Exercise supposedly removes excess adrenaline and breaks you out of the fight/flight cycle.


----------



## Sam- (Oct 9, 2012)

Maybe. But there are times where it makes me feel like s useless vegetable.


----------



## Marie231 (Feb 22, 2013)

Vigorous exercise makes my panic and derealization much worse.


----------



## Skynet (Jan 21, 2005)

This is one of the struggles I have with this stupid disorder. One person says something is good for you and then the next person says it is bad for you. Some people say going outside makes it better. Others say it makes it much worse. Same thing with meditation. People have been cured by it. Others have said it made their depersonalization even worse than it already was. No wonder I am confused and don't know what to do. So much conflicting information. I guess all any of us can do is to try different things and see what works for us.


----------



## flat (Jun 18, 2006)

What I find unusual is upon awaking the dp is still there. When you wake up rested there should be no dp/dr. Your body and mind was relaxed during sleep so why is there first thing when you open your eyes?

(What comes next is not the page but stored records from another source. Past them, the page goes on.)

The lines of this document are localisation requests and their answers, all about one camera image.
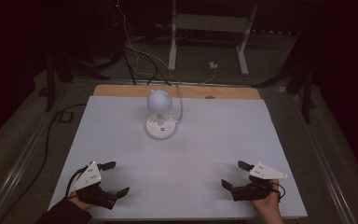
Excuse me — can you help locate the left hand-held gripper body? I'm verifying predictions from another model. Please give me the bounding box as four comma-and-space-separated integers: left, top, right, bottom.
70, 161, 119, 210

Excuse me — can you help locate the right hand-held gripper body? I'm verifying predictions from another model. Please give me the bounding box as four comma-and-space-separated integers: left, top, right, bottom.
231, 161, 288, 203

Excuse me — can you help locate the person's right hand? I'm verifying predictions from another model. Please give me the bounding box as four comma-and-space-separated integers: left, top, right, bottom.
251, 179, 285, 224

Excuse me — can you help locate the person's left hand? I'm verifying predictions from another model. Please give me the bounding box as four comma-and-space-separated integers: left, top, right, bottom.
67, 189, 95, 211

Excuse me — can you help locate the white table mat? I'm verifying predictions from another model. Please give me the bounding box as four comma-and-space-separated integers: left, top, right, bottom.
48, 94, 308, 220

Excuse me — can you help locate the black square floor plate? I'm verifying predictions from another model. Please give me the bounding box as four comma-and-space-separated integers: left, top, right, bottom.
56, 111, 75, 123

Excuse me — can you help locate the white round table lamp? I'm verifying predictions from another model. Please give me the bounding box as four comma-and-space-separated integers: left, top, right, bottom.
145, 89, 177, 140

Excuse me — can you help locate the black metal stand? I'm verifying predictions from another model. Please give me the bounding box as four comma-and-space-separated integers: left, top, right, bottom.
45, 54, 111, 112
251, 59, 316, 124

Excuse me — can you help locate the white metal stand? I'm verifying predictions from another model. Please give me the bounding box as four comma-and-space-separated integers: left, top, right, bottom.
167, 0, 259, 77

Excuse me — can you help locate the dark power strip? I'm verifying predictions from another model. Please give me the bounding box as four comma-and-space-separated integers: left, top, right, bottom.
251, 29, 301, 37

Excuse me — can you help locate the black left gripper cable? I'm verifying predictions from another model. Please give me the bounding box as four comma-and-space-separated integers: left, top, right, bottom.
64, 166, 90, 200

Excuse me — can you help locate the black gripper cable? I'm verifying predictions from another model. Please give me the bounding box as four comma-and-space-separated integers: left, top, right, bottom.
269, 181, 287, 203
64, 166, 90, 200

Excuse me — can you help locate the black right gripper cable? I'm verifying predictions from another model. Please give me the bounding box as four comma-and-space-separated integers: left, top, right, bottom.
269, 181, 287, 203

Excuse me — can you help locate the black floor cable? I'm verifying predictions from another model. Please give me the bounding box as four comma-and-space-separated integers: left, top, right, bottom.
0, 103, 88, 224

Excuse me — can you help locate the metal floor rail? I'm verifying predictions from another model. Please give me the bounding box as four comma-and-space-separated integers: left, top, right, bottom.
292, 92, 358, 224
0, 82, 73, 224

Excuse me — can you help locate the white lamp cable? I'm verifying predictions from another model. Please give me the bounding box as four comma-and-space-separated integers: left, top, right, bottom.
167, 67, 217, 124

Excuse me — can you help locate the black cable bundle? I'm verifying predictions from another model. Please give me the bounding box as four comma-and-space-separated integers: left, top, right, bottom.
122, 40, 172, 87

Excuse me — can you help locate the thin white cable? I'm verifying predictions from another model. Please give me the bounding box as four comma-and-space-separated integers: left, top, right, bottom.
116, 3, 157, 78

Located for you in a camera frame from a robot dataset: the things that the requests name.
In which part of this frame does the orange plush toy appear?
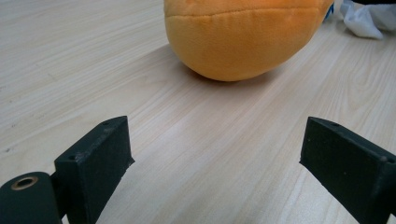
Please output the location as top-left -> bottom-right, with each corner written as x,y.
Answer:
163,0 -> 335,83

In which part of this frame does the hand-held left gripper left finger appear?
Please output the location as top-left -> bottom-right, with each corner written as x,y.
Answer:
53,115 -> 135,224

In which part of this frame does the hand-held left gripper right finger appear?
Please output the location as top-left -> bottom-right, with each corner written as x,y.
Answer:
299,116 -> 396,224

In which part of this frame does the white wet wipe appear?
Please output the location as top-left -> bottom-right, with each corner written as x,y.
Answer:
338,0 -> 396,41

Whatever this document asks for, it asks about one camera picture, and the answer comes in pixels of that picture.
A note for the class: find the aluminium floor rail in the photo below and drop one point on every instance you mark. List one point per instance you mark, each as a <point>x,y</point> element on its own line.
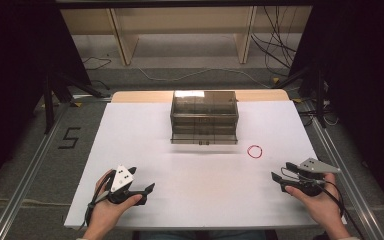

It seems like more of a chemical change that has set in instead of something psychological that we are obsessed with.


----------



## Marie231 (Feb 22, 2013)

I feel that my dp does, indeed, have a biochemical cause. If someone could tell me what triggers it, I would be eternally grateful.


----------



## DP boy (Mar 20, 2012)

Skynet said:


> This is one of the struggles I have with this stupid disorder. One person says something is good for you and then the next person says it is bad for you. Some people say going outside makes it better. Others say it makes it much worse. Same thing with meditation. People have been cured by it. Others have said it made their depersonalization even worse than it already was. No wonder I am confused and don't know what to do. So much conflicting information. I guess all any of us can do is to try different things and see what works for us.


dp is always better when u get out of the house and go outside and is always made better by vigours exersise sure it may make them worse for the short term and im tlking really short term so who the hell cares its about long term progress thats all tht matters with this try this on for size ive tried it this past week and recover has never felt so close its called sun gazing listen 2 this. Gods glory shines through the sun


----------



## Skynet (Jan 21, 2005)

I like this guy. He makes a lot of sense. Become one with the Earth and let the Sun energize you. That is a good positive message.


----------



## DP boy (Mar 20, 2012)

its the art of sun gazing could be a game changer for anyone with dp


----------



## Livedreamer (May 23, 2013)

Watermelon helps with the adrenal glands


----------